Old log house with "dog trot" in Alabama.


----------



## Aunt Bea (Feb 19, 2018)

Another example of a small Southern home is the Shotgun!







Octagon houses made a brief appearance.

This one has been preserved as a museum.  If you open the link you can click on the layout of each floor to enlarge them.

http://www.octagonhouseofcamillus.org/

The home's history.

http://www.yrbook.com/octagon/


----------



## Pappy (Feb 19, 2018)

Built in 1900 by my great grandfather. My grandparents lived there and then my mom and stepdadand and I  lived there until I went into Army.


----------



## NancyNGA (Feb 19, 2018)

Aunt Bea said:


> Another example of a small Southern home is the Shotgun!

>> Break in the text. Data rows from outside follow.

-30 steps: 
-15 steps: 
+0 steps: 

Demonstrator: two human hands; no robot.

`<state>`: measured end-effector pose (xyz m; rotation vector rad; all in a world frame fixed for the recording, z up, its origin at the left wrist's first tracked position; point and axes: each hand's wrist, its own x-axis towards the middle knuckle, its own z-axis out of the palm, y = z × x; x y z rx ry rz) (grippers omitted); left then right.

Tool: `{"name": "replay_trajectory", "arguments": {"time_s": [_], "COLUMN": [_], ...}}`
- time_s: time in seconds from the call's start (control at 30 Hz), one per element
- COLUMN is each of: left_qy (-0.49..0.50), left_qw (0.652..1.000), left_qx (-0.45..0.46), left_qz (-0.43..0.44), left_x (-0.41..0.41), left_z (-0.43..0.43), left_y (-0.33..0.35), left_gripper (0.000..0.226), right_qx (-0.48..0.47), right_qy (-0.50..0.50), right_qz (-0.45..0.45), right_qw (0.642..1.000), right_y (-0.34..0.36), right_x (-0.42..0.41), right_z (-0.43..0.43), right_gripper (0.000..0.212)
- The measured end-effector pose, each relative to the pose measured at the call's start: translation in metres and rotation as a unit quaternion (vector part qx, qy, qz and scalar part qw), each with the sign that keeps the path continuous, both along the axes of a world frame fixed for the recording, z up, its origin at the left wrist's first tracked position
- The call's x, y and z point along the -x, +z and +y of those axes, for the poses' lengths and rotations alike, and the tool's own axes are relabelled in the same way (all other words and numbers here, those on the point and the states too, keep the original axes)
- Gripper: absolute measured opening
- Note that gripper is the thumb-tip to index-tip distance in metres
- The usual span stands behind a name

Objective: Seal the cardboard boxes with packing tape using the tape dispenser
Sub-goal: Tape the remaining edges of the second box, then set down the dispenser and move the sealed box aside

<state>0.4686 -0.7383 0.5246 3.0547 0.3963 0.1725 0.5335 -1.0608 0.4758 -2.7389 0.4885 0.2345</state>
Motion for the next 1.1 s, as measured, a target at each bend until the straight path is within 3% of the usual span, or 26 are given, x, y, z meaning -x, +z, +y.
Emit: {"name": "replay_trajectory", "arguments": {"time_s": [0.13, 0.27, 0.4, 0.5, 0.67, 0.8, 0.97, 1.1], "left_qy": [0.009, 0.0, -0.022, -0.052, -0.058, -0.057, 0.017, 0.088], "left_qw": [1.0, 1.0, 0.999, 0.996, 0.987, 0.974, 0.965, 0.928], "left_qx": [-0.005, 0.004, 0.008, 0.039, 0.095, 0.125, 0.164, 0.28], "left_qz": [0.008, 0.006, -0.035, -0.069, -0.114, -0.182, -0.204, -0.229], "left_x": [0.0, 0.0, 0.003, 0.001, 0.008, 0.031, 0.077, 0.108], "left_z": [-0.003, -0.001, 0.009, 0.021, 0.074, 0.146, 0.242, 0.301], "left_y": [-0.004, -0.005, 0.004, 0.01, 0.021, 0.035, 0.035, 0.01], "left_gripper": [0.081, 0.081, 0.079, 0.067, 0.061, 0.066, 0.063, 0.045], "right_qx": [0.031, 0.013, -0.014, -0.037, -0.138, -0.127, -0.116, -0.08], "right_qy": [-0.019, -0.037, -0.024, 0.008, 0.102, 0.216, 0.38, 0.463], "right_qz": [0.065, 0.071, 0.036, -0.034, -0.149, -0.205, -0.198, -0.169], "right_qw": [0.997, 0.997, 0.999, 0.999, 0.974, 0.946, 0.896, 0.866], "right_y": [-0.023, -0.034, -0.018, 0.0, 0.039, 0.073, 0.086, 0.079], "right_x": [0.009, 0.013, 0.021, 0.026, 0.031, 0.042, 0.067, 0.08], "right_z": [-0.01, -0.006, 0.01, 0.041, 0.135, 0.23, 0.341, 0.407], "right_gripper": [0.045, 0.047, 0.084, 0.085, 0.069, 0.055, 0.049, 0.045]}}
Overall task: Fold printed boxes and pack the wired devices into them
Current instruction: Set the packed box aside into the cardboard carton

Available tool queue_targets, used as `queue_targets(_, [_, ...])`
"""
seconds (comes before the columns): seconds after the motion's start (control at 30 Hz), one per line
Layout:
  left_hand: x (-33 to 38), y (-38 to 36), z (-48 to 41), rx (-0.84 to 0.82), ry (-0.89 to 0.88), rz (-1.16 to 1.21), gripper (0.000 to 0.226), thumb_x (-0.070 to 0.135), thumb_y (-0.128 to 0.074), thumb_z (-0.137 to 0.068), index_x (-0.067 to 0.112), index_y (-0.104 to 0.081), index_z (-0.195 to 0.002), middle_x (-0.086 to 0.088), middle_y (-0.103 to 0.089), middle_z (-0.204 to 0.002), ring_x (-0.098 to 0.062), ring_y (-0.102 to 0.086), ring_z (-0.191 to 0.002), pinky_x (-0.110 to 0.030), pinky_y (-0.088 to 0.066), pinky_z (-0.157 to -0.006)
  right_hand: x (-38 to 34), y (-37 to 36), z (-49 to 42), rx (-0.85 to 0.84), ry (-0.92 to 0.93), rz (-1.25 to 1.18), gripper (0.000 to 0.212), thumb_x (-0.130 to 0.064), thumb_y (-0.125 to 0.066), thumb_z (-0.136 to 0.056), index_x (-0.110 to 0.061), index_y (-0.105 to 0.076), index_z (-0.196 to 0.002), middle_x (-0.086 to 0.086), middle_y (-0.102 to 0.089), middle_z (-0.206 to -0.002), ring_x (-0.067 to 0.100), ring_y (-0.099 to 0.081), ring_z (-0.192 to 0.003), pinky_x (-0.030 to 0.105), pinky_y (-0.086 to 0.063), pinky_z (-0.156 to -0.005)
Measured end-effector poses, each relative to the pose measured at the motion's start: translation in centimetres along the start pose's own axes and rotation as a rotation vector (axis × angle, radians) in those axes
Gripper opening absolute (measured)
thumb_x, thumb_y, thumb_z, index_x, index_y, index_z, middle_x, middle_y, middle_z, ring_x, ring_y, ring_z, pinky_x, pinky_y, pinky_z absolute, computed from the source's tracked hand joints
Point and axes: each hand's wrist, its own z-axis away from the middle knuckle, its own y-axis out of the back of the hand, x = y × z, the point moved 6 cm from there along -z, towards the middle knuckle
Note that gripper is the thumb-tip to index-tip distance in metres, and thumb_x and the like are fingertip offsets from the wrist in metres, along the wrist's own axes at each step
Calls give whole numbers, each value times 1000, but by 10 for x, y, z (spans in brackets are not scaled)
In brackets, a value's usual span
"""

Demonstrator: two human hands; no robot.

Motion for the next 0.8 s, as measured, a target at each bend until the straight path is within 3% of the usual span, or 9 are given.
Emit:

Bea, I'm glad you posted the shotgun house and the floorplan.  I took this photo last week of a block of 6 shotgun houses in our town.  Not many left here. It was why I thought of this thread. 





Aunt Bea said:


> If you open the link you can click on the layout of each floor to enlarge them.



I love floor plans. When I was a kid the first thing I would open in the paper, after the cartoons, was the daily house floor plan. I would pretend I was walking through the house and visualize the inside. :shrug:


----------



## twinkles (Feb 19, 2018)

i love looking at old houses----there is a place on the internet that has loads of them and you can go all thru them---people have left the house and left all their belongings there--when i was married my husband  and i  use to ride out in the country and go thru some


----------



## Aunt Bea (Feb 19, 2018)

These old farmhouses with an ell connecting the house to the barn were popular in the Northeast.  It allowed the farmer to do his chores without leaving the building during bad weather.  Many of them also had an indoor/outhouse, in the ell, so the family did not have to make a dash through the snow when they needed to go!


----------



## Aunt Bea (Feb 19, 2018)

NancyNGA said:


> Bea, I'm glad you posted the shotgun house and the floorplan.  I took this photo last week of a block of 6 shotgun houses in our town.  Not many left here. It was why I thought of this thread.
> 
> View attachment 48782
> 
> I love floor plans. When I was a kid the first thing I would open in the paper, after the cartoons, was the daily house floor plan. I would pretend I was walking through the house and visualize the inside. :shrug:



In our area we have hundreds and hundreds of little homes similar to  this one.   They were built about the time that the German and Italian  immigrants were coming to America.  The bedrooms are tiny, just room  enough for the bed and a strip of floor the width of the door.  No bathroom and no closets just two hooks on the back of the bedroom door, one hook for  your Sunday clothes and one hook for your everyday clothes.  The lots  are narrow and many do not have driveways, in those days people were  able to walk to local factories of take a trolley.  When these homes  were built they were home to large families.


----------



## NancyNGA (Feb 19, 2018)

Smithonia House, Smithonia, GA






Another fancier house in the same style, one room deep, as the first post, named after  James Monroe Smith.   Since this picture was taken it has been remodeled, added onto, and made into a hotel. Probably more like a bed and breakfast.  I would like to see the floor plan of this one.  Maybe the upstairs was just a shotgun house. LOL

From the hotel's webpage:

_"As soon as the Civil War was over, Smith started digging in the dirt. With one mule, he began turning Northeast Georgia red clay. And when his crops were in the barn, he hitched that same mule to a peddler’s wagon to sell tinware. In time, Smith’s vision, guts and hard work paid off. He owned one of the largest farms in Georgia, encompassing 30-square miles.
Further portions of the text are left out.